#### [Exercise brief]
Line by line, restate the material exactly.

#### [Data below]
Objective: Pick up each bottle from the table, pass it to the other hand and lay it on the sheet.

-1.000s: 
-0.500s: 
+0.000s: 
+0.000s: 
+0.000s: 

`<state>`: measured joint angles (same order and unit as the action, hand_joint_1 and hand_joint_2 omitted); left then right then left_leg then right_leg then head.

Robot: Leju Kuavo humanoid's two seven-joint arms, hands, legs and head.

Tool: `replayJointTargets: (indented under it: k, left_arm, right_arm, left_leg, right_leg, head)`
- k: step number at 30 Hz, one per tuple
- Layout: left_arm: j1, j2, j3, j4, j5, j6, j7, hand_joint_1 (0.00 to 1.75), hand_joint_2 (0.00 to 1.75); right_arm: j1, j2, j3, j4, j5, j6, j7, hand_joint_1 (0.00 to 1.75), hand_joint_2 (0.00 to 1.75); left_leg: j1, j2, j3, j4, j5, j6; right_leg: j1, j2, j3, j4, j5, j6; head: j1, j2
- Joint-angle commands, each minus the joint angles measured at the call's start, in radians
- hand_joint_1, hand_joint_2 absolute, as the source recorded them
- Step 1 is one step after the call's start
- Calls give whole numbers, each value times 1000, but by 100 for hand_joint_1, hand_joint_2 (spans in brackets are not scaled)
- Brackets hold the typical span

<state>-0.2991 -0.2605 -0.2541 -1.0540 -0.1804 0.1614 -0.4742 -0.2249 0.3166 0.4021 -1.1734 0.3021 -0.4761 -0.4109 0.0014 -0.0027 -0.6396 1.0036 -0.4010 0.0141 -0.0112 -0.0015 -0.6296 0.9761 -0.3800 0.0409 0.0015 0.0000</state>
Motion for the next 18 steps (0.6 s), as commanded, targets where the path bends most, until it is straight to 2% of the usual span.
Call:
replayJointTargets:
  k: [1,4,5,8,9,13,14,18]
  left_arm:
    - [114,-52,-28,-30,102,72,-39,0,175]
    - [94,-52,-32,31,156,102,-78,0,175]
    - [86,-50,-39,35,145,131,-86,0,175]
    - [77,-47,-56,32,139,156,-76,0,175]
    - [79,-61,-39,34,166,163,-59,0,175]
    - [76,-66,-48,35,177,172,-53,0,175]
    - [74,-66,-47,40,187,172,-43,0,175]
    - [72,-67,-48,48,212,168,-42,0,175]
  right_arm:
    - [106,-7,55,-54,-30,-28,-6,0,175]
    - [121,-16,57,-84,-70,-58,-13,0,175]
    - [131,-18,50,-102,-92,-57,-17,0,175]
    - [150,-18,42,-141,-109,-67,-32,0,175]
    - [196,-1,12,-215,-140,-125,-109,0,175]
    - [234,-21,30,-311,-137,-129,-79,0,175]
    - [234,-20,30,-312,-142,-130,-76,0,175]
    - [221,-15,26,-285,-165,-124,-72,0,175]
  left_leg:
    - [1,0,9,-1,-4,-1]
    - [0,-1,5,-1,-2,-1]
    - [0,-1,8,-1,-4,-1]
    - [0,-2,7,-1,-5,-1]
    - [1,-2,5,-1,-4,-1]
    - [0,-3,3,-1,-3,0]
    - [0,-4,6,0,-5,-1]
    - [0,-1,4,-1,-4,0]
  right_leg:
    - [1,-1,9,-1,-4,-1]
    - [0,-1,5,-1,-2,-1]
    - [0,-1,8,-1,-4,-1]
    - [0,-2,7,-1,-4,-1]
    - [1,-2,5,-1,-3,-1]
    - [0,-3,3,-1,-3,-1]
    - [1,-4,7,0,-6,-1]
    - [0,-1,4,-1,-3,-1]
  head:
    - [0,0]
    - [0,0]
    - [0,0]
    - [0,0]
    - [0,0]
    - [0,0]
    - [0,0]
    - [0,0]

#### [Result]
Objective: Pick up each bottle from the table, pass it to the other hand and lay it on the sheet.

-1.000s: 
-0.500s: 
+0.000s: 
+0.000s: 
+0.000s: 

`<state>`: measured joint angles (same order and unit as the action, hand_joint_1 and hand_joint_2 omitted); left then right then left_leg then right_leg then head.

Robot: Leju Kuavo humanoid's two seven-joint arms, hands, legs and head.

Tool: `replayJointTargets: (indented under it: k, left_arm, right_arm, left_leg, right_leg, head)`
- k: step number at 30 Hz, one per tuple
- Layout: left_arm: j1, j2, j3, j4, j5, j6, j7, hand_joint_1 (0.00 to 1.75), hand_joint_2 (0.00 to 1.75); right_arm: j1, j2, j3, j4, j5, j6, j7, hand_joint_1 (0.00 to 1.75), hand_joint_2 (0.00 to 1.75); left_leg: j1, j2, j3, j4, j5, j6; right_leg: j1, j2, j3, j4, j5, j6; head: j1, j2
- Joint-angle commands, each minus the joint angles measured at the call's start, in radians
- hand_joint_1, hand_joint_2 absolute, as the source recorded them
- Step 1 is one step after the call's start
- Calls give whole numbers, each value times 1000, but by 100 for hand_joint_1, hand_joint_2 (spans in brackets are not scaled)
- Brackets hold the typical span

<state>-0.2991 -0.2605 -0.2541 -1.0540 -0.1804 0.1614 -0.4742 -0.2249 0.3166 0.4021 -1.1734 0.3021 -0.4761 -0.4109 0.0014 -0.0027 -0.6396 1.0036 -0.4010 0.0141 -0.0112 -0.0015 -0.6296 0.9761 -0.3800 0.0409 0.0015 0.0000</state>
Motion for the next 18 steps (0.6 s), as commanded, targets where the path bends most, until it is straight to 2% of the usual span.
Call:
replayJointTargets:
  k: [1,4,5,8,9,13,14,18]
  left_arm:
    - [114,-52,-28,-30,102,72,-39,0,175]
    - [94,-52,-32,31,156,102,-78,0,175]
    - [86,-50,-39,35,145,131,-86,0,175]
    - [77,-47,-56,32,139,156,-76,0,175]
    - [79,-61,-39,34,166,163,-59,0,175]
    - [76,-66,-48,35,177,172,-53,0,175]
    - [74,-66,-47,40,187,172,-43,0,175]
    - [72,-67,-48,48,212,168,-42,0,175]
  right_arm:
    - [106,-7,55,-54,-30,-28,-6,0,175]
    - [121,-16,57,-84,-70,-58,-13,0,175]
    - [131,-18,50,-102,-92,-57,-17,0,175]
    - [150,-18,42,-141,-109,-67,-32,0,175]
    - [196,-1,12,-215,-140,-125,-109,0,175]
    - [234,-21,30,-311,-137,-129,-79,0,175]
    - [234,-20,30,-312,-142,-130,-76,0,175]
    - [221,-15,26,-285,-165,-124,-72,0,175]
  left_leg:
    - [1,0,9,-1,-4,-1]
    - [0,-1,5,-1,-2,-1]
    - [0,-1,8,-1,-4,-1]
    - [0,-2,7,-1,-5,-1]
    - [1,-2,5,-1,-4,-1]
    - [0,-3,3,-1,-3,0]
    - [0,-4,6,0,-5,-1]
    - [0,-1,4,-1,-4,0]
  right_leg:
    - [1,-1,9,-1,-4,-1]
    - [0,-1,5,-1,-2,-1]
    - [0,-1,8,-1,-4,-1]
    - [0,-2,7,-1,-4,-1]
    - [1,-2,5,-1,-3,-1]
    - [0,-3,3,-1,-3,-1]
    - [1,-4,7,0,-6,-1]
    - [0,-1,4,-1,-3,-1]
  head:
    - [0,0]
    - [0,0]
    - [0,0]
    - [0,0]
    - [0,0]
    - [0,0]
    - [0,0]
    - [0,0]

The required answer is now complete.